A month later, Clippard pleaded guilty to third degree burglary in connection with another incident. Once again, he was given credit for time served on a suspended sentence. He had previously been charged with first degree burglary, grand larceny and malicious injury to real property in connection with that incident.

(Click to view)

(Via: Richland County, S.C.)

Having been given multiple breaks by the system – including a few that were arguably undeserved – did Clippard (above) learn his lesson?

No …

In December of 2019, he was charged with first degree domestic violence, possession of a firearm during a violent crime, possession of burglary tools and possession of a stolen pistol in connection with yet another violent incident.

Those charge against Clippard are still pending, by the way …

Inexplicably, on September 3, 2020, S.C. circuit court judge Robert Hood ruled on a motion from Clippard’s attorney to reconsider his bond on this latest batch of charges – which was initially denied.

Hood accepted the motion to reconsider and set Clippard’s bond at $50,000. A little over a month later, on October 8, 2020, this bond was posted by the aptly named “Bad Boyz Bail Bonds.”

To his credit, Richland county sheriff Leon Lott did not mince words regarding the bonds granted to Clippard and his alleged co-conspirator.

“They get let go,” Lott said at a news conference this week. “And what we see is what we get now – three weeks of terror in the Hispanic community in northeast Columbia.”

Indeed …

Frankly, we cannot believe we have to keep addressing this issue – which is about as uncomplicated as it gets. Or should be as uncomplicated as it gets. Simply put, if you have been given multiple second chances by our criminal justice system and yet you continue to commit violent crimes – you get denied bond. Period.

Unfortunately, the judicial branch of government under S.C. chief justice Donald Beatty has made it abundantly clear that perceptions of “social justice” matter more than the dispensation of actual justice – which is one reason we end up with criminals like Clippard roaming the streets.

Does it matter that Clippard is black?

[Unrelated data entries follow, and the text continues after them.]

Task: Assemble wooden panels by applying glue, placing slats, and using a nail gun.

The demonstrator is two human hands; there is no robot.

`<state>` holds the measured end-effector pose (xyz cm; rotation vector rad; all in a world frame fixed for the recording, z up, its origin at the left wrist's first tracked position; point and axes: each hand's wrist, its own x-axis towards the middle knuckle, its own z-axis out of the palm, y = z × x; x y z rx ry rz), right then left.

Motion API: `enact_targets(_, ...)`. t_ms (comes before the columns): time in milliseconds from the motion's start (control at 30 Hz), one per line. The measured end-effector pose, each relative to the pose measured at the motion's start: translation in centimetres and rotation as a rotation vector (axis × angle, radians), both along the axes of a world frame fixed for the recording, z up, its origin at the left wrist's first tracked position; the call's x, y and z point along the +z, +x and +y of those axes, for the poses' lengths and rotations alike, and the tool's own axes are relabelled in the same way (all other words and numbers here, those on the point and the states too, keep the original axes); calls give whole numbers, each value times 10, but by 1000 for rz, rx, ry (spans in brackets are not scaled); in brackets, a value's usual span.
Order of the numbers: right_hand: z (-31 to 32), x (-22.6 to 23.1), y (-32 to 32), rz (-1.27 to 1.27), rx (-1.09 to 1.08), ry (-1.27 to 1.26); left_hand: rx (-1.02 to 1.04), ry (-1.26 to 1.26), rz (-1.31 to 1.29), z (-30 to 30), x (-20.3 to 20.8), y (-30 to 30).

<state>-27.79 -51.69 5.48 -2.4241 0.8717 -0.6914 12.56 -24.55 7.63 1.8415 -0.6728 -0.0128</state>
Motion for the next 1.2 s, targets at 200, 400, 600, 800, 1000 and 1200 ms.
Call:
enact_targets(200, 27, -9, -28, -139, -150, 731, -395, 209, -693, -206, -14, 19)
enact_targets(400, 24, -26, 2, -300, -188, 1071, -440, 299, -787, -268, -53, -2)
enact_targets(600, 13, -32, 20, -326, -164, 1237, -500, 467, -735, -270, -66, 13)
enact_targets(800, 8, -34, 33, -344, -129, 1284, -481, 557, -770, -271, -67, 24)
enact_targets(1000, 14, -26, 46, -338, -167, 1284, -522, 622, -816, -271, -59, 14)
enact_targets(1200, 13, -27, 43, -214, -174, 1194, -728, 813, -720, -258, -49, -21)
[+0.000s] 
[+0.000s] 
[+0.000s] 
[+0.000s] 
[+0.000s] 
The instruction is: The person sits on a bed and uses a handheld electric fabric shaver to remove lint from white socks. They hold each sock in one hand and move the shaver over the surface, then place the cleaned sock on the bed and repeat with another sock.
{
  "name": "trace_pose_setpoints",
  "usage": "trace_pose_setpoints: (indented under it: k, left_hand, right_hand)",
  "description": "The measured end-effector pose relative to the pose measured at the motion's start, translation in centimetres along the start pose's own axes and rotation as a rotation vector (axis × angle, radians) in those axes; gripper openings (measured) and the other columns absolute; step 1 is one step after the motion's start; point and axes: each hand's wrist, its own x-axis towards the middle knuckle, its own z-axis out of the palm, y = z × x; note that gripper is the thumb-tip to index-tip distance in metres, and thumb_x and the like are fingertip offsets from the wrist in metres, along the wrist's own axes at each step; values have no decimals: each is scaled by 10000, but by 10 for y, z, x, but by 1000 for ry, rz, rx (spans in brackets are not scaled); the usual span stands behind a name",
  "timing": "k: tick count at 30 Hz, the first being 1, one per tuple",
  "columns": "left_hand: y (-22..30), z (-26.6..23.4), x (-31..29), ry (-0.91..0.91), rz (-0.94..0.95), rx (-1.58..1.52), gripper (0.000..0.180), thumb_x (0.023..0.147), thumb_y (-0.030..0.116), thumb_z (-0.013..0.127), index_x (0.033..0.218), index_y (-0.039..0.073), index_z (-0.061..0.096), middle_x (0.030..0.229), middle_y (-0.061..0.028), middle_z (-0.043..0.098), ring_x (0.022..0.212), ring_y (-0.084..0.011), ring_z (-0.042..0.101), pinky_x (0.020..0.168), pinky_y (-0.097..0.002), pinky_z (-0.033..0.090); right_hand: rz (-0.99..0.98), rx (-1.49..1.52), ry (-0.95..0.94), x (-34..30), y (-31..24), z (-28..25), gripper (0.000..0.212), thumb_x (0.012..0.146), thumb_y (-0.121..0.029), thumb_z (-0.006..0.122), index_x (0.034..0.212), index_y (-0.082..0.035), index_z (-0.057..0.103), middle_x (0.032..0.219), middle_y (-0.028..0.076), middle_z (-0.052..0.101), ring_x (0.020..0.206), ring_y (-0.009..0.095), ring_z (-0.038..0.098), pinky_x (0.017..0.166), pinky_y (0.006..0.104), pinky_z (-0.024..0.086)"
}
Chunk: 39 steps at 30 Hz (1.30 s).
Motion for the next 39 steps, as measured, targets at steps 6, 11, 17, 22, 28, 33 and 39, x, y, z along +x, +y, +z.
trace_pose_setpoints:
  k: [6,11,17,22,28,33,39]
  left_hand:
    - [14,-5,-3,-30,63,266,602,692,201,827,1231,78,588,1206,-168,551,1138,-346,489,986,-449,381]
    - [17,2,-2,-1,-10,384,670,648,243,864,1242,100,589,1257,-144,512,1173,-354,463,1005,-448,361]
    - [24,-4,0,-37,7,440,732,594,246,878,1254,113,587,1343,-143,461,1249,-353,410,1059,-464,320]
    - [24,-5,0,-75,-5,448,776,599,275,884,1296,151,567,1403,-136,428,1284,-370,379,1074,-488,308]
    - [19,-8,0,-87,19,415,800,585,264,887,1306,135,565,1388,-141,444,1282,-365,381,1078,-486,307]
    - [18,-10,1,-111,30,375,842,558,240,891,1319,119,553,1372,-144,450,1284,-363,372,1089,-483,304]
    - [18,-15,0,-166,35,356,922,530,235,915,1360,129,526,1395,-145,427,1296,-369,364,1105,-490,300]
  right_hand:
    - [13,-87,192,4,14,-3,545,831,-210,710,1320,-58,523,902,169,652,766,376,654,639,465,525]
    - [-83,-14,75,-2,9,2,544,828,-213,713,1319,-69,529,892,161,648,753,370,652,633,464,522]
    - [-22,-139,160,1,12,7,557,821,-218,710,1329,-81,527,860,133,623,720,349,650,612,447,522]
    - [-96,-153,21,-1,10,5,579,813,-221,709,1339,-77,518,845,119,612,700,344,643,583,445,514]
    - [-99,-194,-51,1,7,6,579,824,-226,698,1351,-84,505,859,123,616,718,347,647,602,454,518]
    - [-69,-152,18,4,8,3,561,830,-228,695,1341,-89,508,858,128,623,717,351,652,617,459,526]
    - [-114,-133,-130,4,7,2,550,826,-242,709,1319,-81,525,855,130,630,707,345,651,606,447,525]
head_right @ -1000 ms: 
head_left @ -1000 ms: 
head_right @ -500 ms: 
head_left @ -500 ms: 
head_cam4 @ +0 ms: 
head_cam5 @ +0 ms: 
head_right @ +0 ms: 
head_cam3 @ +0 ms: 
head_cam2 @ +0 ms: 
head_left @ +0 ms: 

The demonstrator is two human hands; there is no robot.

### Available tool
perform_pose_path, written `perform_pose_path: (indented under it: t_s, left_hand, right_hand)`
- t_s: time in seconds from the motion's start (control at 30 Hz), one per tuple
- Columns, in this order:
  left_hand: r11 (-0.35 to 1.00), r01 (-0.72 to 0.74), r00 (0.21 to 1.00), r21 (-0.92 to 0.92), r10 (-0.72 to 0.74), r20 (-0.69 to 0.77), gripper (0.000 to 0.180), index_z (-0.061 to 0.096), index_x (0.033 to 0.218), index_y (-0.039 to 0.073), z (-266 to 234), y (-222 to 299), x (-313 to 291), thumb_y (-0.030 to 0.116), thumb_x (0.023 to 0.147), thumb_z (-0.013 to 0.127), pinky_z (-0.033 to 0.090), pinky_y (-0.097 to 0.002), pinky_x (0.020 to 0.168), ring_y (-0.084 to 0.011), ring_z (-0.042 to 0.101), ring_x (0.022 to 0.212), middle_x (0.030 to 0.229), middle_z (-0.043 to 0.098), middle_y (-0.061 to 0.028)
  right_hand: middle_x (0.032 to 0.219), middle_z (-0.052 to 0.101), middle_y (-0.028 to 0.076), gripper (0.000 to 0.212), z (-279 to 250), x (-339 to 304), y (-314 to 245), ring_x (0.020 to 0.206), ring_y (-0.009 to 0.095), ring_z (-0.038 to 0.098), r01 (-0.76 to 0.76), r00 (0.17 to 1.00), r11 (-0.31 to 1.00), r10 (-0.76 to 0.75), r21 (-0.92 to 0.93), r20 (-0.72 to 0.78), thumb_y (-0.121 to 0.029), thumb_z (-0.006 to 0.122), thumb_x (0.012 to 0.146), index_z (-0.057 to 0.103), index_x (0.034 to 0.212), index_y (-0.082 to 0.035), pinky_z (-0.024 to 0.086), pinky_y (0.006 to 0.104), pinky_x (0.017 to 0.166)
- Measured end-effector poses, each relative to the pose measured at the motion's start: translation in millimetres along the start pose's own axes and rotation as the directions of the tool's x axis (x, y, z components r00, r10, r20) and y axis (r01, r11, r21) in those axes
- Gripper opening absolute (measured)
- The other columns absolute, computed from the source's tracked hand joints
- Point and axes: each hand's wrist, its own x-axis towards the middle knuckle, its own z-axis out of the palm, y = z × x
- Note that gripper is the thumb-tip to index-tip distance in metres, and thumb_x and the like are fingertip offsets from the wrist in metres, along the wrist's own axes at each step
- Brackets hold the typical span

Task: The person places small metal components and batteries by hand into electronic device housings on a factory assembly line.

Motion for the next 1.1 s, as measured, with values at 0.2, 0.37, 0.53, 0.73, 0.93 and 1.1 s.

Or that he and his co-conspirator have been accused of targeting Hispanics during their most recent alleged crime spree? No … not at all (although it is telling we have not heard a peep from the “hate crime” crowd about this particular situation).

What matters is Clippard is violent … and has proven himself to be a danger to people of all races.

Obviously we do not expect judges to get it right every time. In certain situations we understand how first-time violent offenders can – and possibly should – be granted some leniency based on mitigating factors.

But there is an old expression that when people show you who they really are, you should believe them … and Clippard has shown us who he really is. Repeatedly.